© © 2024 S-B-E Ltd

Irak'ın işgali: Komplikasyonlar ve yeni yaralar

AA - ABD işgalinden önce en birikimli Arap ülkelerinden olan Irak, işgal döneminde ciddi tahribat yaşadı, sosyal dokusu bozuldu, siyasi sahnesi kutuplaştı, çarpık bir hale geldi ve kültürel anlamda geriledi.

İSTANBUL - Ahmet Uysal

2001’de gerçekleşen 11 Eylül saldırılarından sonra, ABD yönetimi terörizmle savaş, “demokrasi ihracı” ve halkları “özgürleştirme” bahanesiyle önce Afganistan’ı, sonra da Irak’ı işgal etmeye karar verdi. Hem olayın vahameti ve hem de El Kaide-Afganistan bağlantısı yüzünden Afganistan’ın işgaline kimse itiraz edemese de, Irak’ın işgali konusunda ABD’ye küresel çapta itirazlar gelmişti. Bush yönetiminin iddiasına göre, Irak yönetimi kitle imha silahlarına sahipti ve Irak’ta El Kaide'yi barındırıyordu. Fakat bu konuda sunduğu deliller inandırıcı değildi. Irak’a “demokrasi getirmek”, terörizmi bitirmek ve kitle imha silahlarını yok etmek olarak açıklanan amaçlara, ne ABD kamuoyu ne de dünya kamuoyu ikna olmuştu.

ABD dahil birçok ülkede savaş karşıtı büyük gösteriler yapılsa da, ABD’nin neo-con yönetimi işgal konusunda çok kararlıydı. Oysa İngiltere hariç Avrupa’dan güçlü bir siyasi destek de bulamamıştı. Bu dönemde işbaşına yeni gelen AK Parti’nin çoğunluğu oluşturduğu TBMM, Irak’ın işgali için Türkiye topraklarının kullanılmasına izin vermedi (bu durum ileriki dönemde Türkiye’nin güçlendikçe bağımsız dış politika izleyeceğinin de bir sinyaliydi).

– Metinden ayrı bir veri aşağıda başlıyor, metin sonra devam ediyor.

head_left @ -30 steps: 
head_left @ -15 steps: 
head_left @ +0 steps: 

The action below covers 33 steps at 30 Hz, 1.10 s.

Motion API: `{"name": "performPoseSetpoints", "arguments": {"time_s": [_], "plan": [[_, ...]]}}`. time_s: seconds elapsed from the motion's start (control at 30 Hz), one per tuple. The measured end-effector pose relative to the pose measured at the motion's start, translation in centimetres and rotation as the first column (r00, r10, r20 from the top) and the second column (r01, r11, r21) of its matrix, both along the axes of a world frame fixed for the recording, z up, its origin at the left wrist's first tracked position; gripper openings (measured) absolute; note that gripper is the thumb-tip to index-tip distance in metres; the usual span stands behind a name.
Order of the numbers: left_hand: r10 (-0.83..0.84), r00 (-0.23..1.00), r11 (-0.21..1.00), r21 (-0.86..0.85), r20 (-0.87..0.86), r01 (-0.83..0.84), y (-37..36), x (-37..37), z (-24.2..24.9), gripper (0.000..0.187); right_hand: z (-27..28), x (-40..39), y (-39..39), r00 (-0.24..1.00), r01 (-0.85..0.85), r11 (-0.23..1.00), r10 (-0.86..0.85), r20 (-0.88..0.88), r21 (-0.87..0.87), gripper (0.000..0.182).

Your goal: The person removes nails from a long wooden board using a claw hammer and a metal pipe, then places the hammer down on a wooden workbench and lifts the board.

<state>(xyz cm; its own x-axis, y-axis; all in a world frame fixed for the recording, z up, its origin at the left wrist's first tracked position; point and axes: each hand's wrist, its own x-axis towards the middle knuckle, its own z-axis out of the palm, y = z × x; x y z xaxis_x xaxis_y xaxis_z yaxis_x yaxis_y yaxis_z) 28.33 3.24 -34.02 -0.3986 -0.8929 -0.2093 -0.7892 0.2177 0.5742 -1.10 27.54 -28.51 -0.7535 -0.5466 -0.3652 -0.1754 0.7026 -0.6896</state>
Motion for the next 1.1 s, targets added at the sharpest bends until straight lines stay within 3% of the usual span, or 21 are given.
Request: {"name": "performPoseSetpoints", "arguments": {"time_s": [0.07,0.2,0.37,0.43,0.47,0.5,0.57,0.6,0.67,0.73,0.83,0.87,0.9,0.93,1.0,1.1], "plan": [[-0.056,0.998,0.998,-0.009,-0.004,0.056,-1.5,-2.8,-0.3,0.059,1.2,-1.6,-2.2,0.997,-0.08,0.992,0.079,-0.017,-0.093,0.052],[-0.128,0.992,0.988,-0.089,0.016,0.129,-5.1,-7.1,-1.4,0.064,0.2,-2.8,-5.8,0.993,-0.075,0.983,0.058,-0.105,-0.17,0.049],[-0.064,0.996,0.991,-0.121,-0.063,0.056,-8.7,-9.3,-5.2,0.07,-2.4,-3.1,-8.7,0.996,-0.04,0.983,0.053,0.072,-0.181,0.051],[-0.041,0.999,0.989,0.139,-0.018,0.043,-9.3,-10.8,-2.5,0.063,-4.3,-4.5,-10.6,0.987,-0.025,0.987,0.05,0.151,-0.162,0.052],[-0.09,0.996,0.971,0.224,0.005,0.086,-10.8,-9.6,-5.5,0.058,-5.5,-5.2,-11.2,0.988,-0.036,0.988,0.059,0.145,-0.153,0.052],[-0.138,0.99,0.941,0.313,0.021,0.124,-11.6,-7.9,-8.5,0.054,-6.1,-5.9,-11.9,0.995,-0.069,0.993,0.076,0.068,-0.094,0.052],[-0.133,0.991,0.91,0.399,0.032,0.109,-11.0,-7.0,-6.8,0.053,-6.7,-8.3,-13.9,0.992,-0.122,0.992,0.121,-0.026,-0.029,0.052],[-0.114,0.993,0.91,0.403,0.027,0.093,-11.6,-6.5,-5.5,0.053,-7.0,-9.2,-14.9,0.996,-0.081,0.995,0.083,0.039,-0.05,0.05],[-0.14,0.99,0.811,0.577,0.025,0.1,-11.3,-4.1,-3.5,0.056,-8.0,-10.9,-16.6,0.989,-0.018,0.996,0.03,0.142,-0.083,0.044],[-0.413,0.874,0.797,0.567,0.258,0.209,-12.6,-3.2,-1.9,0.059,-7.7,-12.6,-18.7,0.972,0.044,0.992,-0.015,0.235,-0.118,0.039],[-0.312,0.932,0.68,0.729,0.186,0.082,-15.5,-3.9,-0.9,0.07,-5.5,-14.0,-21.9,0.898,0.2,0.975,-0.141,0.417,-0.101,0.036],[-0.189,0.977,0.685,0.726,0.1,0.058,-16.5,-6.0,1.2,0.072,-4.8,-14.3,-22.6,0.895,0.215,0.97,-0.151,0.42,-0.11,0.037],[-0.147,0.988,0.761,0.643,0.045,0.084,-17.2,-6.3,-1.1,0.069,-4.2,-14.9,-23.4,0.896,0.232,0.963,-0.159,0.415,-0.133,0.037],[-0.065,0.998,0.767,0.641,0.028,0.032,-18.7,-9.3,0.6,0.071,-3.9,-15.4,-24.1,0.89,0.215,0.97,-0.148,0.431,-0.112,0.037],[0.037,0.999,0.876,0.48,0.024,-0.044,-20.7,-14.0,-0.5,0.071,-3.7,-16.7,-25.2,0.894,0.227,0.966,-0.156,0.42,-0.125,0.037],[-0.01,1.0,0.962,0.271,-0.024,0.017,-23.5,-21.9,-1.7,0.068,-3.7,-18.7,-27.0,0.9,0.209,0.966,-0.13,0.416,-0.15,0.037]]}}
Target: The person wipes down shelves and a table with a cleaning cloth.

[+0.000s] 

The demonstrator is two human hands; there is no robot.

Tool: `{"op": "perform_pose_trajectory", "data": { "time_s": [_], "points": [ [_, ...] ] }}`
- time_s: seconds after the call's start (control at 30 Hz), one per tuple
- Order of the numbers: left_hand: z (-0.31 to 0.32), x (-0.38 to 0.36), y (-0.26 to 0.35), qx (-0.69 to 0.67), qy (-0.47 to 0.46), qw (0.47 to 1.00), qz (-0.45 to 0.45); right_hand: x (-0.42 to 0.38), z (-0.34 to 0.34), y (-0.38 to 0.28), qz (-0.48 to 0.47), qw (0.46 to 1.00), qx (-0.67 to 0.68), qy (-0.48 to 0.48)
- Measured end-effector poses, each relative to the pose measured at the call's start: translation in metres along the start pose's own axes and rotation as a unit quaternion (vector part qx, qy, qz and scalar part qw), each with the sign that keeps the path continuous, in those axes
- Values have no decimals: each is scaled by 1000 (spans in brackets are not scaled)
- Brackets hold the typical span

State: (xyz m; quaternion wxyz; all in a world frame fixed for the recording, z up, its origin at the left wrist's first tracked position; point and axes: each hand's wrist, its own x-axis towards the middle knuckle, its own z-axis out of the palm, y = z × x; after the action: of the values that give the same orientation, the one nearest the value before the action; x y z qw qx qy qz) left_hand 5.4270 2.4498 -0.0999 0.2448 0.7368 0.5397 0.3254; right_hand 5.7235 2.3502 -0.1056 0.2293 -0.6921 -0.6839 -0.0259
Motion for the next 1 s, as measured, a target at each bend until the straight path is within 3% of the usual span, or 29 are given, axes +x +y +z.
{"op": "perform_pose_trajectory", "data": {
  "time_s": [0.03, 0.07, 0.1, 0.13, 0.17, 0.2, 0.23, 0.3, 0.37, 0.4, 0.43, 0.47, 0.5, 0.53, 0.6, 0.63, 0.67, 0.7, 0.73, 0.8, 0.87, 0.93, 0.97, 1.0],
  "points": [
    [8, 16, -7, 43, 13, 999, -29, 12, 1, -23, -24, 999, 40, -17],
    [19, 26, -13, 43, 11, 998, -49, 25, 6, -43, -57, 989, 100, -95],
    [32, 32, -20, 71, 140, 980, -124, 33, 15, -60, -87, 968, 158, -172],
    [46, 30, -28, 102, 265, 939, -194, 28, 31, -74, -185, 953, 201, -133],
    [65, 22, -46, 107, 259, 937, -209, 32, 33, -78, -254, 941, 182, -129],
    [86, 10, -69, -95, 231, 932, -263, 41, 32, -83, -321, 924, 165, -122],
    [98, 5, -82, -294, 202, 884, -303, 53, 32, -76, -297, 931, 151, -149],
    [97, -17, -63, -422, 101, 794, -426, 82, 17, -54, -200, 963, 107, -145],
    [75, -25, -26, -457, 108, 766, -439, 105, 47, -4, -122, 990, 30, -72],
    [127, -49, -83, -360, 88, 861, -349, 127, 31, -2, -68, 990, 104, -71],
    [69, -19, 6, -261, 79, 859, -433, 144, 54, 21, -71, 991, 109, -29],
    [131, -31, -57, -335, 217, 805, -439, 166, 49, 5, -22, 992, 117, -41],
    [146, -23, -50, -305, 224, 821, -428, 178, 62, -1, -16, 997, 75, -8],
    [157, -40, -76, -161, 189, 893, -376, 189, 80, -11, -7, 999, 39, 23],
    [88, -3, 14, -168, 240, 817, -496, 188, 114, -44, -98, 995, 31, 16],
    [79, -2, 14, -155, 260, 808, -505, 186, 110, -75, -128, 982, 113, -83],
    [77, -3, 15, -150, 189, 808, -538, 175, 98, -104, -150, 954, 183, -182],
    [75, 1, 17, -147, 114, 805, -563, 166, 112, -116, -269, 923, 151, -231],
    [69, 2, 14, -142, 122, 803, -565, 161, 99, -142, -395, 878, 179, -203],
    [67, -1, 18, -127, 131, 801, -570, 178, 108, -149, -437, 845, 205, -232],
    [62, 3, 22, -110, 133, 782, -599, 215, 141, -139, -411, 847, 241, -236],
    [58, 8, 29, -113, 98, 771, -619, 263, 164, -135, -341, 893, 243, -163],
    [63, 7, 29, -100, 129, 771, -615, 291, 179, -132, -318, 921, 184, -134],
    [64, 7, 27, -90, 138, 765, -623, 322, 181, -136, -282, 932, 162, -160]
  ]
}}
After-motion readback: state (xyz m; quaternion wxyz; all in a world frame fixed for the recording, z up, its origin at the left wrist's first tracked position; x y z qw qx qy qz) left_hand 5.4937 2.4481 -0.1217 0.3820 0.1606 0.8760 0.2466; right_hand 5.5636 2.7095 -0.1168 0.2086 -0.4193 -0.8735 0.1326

Bu yüzden ABD orduları, Irak’a Sünni Arap ülkelerinden girmek zorunda kaldı. Bush yönetimi, ABD Kongresi’nden aldığı yetkiye dayanarak ve zayıf bir uluslararası koalisyon desteğiyle Irak’ı işgal etti ve hem ülkede hem de Ortadoğu’da Pandora’nın kutusunu açmış oldu.

Irak’ın işgalinde bazı yeni hususlar dikkat çekmişti. 11 Eylül saldırılarıyla oluşan “şahin” ortamdan ve yanlış istihbarat raporlarından etkilenen Demokrat Parti üyeleri de işgale destek vermişti. Ayrıca işgal sürecinde, işgal askerlerinin arasında ilk kez iliştirilmiş (embedded) medya mensupları dikkat çekmişti. Bush yönetimini ayrıca dışarda yaşayan Kürt, Arap, Şii muhaliflerin yanlış yönlendirdiği de söylenebilir. Çünkü dışarıdaki muhaliflerin Irak’ı iyi bilmedikleri ve toplumda pek karşılıklarının olmadığı daha sonra ortaya çıkmıştı.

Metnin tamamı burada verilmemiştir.